St. Andrews: the heart and soul of Canadian “nice”

Part 1: Get some Muffets

When my wife and I decided to take a roadie to St. Andrews, New Brunswick (it’s just 2 miles as the crow flies from Calais, Maine), I checked with my mechanical advisor in Friendship, knowing he’d been there before and may have some tips.

“You could do me a favor,” he said.

“Sure. What do you need?”

“It’s a cereal you can’t get here in the states. Muffets.”

Muffets?

“Yeah, it’s like shredded wheat, only they’re round. One of my favorites.”

“Muffets,” I said. “Like Little Miss Muffit –“

“Yeah, Muffets. It’s made by Quaker Oats. Just write it down.”

“Muffets.”

“If you can get two boxes, even better.”

“Two boxes of Muffets,” I said, writing it down.

“Any decent sized supermarket should have Muffets.”

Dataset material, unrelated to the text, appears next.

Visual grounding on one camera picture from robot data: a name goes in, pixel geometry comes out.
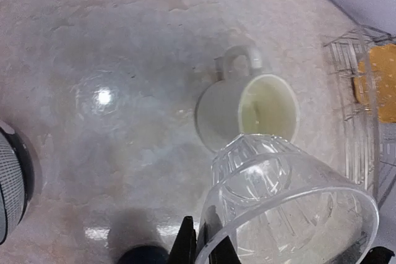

“Muffets. If I were a supermarket, I’d definitely carry Muffets. Anything else we can get for your from the supermarket?”

“No. Just Muffets.”

DSC_0120Special purchase for my mechanical advisor – not available in the U.S.!!

Once we had the Muffets order pretty well nailed down, he also requested some Iceberg vodka from Newfoundland at the Canadian duty free store on the way home. No problem. I guess you can’t get Iceberg here in Maine…

Part 2: A scant 3-4 hour drive from the Midcoast

My wife and I set off from Rockland in the late morning, heading north on 1 to Bucksport, then 46 north to the Airline, and across to St. Stephen on Canada’s Rte. 1, to Rte 127 south down a peninsula on the east side of the St. Croix River to St. Andrews, pulling in to the Picket Fence Motel a little after 4 Atlantic Time. Speedy! Easy!

I don’t think you can do better than the Picket Fence for the money – about $80 Canadian a night (that’s $60 US at today’s exchange rate) – or find better, more congenial hosts than proprietors Vernon and Sue and their apple-eating retriever Betsy. Comfy rooms, great beds, fridge, coffee, gardens, a central apple orchard… nothing not to like.

34Yep, it’s that pretty! And close to town. (their website photo)

My wife and I went there to do photography, but St. Andrews is a resort town and offers gobs of distractions and things to do. Whale-watching (at least six different boat lines), sailing, kayaking, fishing, golf, tennis, warm water swimming in Katy’s Cove, biking and hiking…

If you’re of a mind to drop bigger bucks for the ultimate pamper-me resort experience, the Algonquin Resort has it all. It’s enormous, loaded with history, and although built during the gilded age by huge wads of cash from honchos at Canadian Pacific Railway, it’s now owned by the Province of New Brunswick! Nice work, N.B.!

DSC_0100cropThe Algonquin Resort… or a part of it. It’s vast, and pretty spendy. (my photo)

Part 3: Doing nearly nothing. Smiling. Chatting. Nothing.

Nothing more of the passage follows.